Dissociating stimulus encoding and task demands in ECoG responses from human visual cortex
Dissociating stimulus encoding and task demands in ECoG responses from human visual cortex
Qadir, Z.; Huang, H.; Ozker, M.; Yoshor, D.; Beauchamp, M. S.; Kay, K.; Hermes, D.
AbstractBrain responses to sensory stimuli depend on the specific task performed by the observer. Previously, fMRI measurements in ventral temporal cortex (VTC) showed that BOLD responses to words and faces scale with the difficulty of a categorization task compared to responses observed during a fixation task (Kay and Yeatman, 2017). This scaling of BOLD responses is thought to be driven by the engagement of cognitive functions during image categorization. To understand how these cognitive task demands change dynamically over time and influence neural activity in VTC, we measured electrocorticography (ECoG) data in two human participants during the same experimental tasks. The ECoG high frequency broadband activity (>70 Hz) showed that local neuronal responses increased with image contrast (as expected for sensory encoding) and were scaled by task demands 0.2 seconds after stimulus onset. In contrast, ECoG low frequency activity in the alpha/beta range (8-28 Hz) was insensitive to image contrast and showed larger suppression with increasing task demands.
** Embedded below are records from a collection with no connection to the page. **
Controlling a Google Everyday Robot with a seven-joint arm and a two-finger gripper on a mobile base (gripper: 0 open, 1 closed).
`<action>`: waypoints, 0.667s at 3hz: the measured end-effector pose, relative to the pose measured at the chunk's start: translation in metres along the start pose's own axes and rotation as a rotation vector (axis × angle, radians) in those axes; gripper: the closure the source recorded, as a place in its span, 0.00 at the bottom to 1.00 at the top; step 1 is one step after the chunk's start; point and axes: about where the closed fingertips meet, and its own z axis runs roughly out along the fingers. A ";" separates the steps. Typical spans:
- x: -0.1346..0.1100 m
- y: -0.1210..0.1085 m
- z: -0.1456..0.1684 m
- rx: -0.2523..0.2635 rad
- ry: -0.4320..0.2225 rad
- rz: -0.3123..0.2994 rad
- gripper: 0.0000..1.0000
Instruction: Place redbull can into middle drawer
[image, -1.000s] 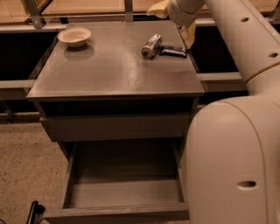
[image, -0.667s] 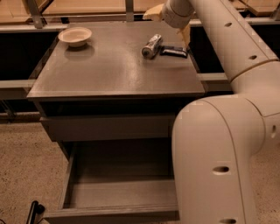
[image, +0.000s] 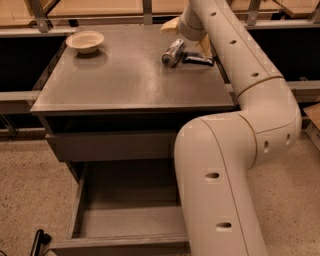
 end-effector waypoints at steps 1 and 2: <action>-0.001 -0.001 0.015 -0.015 0.002 -0.014 0.25; -0.006 -0.004 0.025 -0.023 -0.008 -0.029 0.36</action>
Offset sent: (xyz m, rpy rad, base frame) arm 0.0457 0.0113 -0.0062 -0.0441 0.0183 0.0289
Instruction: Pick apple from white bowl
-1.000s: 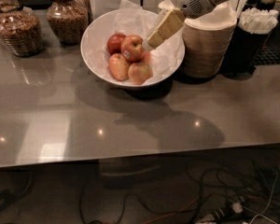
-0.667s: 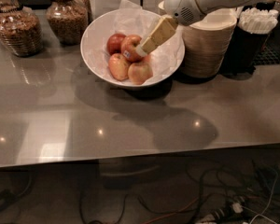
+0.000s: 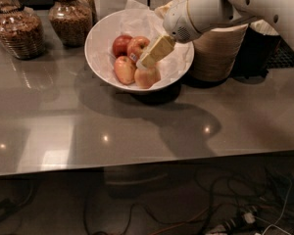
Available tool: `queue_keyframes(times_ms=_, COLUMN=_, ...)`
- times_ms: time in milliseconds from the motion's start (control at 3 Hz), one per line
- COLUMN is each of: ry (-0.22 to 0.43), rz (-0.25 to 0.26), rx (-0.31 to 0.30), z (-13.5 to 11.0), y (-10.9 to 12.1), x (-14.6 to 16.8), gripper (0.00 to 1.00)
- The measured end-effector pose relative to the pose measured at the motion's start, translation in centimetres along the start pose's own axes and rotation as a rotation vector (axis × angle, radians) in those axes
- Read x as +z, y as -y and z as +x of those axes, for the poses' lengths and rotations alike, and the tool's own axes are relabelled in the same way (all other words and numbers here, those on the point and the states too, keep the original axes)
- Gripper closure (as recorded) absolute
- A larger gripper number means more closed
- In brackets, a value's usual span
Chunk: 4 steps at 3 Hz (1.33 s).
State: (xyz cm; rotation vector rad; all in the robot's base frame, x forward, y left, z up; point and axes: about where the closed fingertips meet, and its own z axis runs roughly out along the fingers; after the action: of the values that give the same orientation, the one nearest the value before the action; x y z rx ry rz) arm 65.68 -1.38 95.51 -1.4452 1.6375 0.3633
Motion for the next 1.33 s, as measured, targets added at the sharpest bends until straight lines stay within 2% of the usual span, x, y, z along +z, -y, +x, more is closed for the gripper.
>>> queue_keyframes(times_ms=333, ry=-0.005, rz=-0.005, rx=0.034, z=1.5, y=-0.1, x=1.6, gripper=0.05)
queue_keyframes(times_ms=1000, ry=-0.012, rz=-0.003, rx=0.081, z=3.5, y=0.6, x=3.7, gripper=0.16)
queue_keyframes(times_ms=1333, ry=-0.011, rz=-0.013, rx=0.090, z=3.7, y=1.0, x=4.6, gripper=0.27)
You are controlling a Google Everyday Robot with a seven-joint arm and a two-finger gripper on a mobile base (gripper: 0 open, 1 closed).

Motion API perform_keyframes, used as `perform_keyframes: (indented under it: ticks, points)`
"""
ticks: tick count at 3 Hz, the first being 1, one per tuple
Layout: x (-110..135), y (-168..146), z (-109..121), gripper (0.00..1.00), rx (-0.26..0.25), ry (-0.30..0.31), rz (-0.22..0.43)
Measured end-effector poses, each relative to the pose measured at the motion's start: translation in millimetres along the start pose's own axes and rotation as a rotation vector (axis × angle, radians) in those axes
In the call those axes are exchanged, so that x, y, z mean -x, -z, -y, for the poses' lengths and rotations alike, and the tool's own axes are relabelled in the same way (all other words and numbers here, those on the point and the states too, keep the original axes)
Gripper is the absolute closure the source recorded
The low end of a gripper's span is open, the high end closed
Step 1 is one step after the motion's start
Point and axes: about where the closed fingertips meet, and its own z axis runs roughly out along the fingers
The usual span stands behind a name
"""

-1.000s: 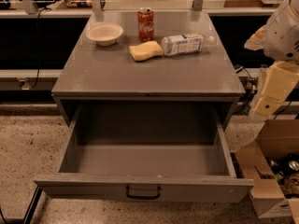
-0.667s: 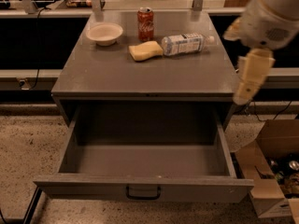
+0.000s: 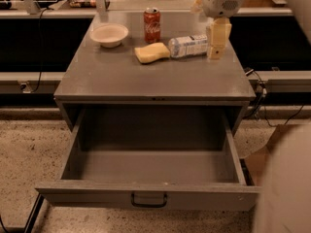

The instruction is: Place blue plastic bottle into top drawer

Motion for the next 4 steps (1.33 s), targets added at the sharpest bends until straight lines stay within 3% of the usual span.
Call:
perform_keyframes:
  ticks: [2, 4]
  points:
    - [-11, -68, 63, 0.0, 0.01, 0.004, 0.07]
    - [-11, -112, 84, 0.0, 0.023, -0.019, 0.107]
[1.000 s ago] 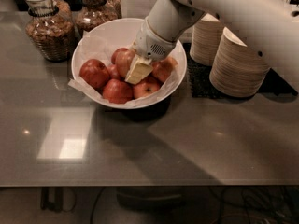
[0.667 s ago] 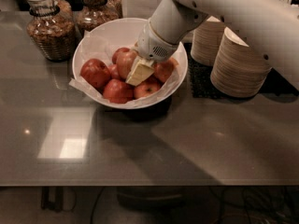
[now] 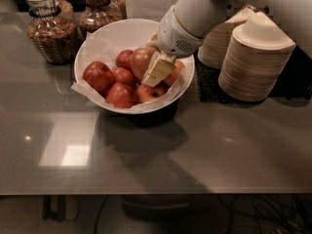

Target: Pick apple from white bowl

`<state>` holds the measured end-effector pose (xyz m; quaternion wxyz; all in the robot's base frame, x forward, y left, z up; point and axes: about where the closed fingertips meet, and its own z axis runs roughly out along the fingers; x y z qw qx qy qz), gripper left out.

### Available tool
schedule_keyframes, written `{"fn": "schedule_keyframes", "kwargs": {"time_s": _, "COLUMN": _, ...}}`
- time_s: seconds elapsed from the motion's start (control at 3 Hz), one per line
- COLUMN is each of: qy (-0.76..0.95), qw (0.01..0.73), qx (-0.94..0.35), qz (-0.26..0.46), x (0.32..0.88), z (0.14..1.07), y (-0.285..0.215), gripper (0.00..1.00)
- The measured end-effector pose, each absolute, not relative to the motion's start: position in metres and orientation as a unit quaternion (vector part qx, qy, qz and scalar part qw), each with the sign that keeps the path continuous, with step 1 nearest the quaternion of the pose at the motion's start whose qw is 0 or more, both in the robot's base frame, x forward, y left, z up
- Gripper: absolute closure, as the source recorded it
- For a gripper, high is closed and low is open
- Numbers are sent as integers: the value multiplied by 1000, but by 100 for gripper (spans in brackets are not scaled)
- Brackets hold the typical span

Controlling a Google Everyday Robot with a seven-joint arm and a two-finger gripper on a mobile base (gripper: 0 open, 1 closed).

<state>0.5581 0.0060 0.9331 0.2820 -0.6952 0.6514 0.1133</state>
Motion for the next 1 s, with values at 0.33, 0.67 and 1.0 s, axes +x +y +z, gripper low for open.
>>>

These results indicate that high frequencies in VTC reflect both the encoding of sensory inputs and task demands, similar to prior BOLD response measurements, whereas low frequency oscillations represent task demands, not sensory inputs per se. In line with the interpretation that low frequency oscillations reflect pulsed inhibition, we speculate that suppression of low frequency oscillations amplifies neural activity in VTC in support of visual task demands.